FJ is 4 and he makes friends so easily, AJ is almost 8 and also seems to be friends with all the girls in her class, changing daily who she plays with. TJ although still too young to make friends (10 months) she always smiles at other babies and children so I am sure she will have no problems.
So why as we get older do we struggle to make friends and connections with people we see on a daily basis on the school run? We seem as we get older to start questioning people and whether they are suitable ‘friend’ material. I can’t remember much at school but always wanted to be friends with the ‘in’ crowd, but sadly I wasn’t. Although maybe this was a good thing, I had great friends at school, some of who I remain in contact with today. Friendship is such a complex thing, or maybe I have made it a complex thing, wanting to have friendships but then not wanting people to ‘need’ me too much as I might not be able to continue the support.
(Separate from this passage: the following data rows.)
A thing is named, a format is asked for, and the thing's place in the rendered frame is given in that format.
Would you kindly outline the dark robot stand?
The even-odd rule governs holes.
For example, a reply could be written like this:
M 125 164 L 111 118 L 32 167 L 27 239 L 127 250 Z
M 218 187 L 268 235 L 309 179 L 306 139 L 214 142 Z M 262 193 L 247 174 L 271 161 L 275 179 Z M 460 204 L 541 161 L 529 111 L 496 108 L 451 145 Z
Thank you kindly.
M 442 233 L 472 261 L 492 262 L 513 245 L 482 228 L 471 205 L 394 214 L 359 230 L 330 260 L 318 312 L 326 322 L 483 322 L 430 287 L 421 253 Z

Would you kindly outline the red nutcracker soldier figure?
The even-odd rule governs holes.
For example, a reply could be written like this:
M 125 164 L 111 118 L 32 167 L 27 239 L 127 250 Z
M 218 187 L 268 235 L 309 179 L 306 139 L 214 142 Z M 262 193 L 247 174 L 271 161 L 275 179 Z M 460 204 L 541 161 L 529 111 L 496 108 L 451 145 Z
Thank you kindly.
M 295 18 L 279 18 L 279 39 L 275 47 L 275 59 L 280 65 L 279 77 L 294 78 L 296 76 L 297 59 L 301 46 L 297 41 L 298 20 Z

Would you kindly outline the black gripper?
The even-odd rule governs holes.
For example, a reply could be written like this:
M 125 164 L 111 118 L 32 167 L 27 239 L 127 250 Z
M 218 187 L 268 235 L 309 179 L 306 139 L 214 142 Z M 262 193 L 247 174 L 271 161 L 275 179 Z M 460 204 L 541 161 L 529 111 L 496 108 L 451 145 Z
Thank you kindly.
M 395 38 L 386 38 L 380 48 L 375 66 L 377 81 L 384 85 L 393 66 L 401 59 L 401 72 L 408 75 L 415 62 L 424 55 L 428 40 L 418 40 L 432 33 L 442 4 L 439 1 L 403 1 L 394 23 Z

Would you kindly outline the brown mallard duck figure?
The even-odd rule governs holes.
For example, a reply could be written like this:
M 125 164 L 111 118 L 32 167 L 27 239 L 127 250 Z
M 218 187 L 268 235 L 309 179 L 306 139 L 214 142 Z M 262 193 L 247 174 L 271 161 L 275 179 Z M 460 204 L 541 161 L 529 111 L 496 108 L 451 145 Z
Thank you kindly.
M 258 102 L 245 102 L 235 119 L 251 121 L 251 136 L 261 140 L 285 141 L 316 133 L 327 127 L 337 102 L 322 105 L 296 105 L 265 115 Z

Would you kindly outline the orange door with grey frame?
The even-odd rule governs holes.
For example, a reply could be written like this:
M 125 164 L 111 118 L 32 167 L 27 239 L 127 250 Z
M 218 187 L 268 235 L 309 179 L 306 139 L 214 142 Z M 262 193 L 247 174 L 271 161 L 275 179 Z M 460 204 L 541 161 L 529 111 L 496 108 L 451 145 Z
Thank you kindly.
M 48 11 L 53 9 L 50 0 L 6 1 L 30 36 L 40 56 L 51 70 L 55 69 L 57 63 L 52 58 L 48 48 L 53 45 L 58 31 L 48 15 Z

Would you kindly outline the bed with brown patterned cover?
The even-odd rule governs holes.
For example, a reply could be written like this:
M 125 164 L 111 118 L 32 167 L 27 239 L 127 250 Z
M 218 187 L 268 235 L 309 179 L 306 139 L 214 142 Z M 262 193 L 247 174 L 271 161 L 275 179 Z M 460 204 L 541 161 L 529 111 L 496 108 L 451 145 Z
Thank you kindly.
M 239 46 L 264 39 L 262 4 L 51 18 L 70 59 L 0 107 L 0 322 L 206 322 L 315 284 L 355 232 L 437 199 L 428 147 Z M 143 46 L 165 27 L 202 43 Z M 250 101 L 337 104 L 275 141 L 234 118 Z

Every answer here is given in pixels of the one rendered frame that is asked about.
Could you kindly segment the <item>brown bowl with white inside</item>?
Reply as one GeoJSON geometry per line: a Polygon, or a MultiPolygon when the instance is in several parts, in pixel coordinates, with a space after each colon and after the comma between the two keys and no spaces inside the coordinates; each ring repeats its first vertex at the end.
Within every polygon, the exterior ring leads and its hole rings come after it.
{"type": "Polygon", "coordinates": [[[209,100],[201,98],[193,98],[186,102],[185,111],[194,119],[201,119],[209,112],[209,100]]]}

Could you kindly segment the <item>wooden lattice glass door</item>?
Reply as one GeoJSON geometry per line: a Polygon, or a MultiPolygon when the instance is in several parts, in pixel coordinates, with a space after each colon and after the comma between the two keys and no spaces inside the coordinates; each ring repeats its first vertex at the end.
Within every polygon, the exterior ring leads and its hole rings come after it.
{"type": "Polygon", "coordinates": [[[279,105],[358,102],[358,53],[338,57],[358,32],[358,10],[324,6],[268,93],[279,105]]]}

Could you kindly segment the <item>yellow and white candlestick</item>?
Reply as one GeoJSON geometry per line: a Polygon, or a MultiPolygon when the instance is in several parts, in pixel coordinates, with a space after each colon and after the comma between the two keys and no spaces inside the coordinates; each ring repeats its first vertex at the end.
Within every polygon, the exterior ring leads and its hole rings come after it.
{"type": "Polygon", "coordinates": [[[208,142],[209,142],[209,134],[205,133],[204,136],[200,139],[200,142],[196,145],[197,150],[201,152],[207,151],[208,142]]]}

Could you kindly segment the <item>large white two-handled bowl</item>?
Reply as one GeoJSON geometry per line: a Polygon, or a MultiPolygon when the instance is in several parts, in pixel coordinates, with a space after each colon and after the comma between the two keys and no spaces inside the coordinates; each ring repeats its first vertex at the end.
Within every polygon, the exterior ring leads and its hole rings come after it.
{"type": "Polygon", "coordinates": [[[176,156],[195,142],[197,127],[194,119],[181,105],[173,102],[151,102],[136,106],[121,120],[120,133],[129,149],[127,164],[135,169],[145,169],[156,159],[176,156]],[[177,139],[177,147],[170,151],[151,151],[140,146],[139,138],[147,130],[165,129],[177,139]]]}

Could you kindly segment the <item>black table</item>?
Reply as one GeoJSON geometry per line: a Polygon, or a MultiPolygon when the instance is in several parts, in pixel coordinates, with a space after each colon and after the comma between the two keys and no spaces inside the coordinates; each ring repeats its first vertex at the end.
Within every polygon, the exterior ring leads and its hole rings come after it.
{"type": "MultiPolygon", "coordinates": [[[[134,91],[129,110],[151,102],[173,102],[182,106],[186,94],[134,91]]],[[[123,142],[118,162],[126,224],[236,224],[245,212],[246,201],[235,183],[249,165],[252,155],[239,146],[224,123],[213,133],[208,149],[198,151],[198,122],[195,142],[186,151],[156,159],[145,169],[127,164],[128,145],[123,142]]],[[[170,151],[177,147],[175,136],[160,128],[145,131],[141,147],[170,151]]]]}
I have lived in this area for almost 5 years and in that time I have made very few real friends, I think that possibly says more about me than anyone else, I’m not very good at striking up conversations, worried what people might think of want me to not be poking my nose in.
I have today though been for a coffee with someone who has a little girl in FJ’s year and a little boy a few weeks younger than TJ. We had a lovely morning with the older 2 playing and we talked about different things and then somehow the conversation got onto PND and I discover that she too has suffered with her first and still continues to have little ‘blips’ even now, I have also been told that the girl I was chatting too yesterday is also suffering from PND. I just hope now that maybe the 3 of us can support each other and maybe offer support to anyone else that may need that extra support.
So in the space of a day I have gained (I think & hope) 2 new friends that I think will aid in my recovery but also give my younger 2 someone to play with.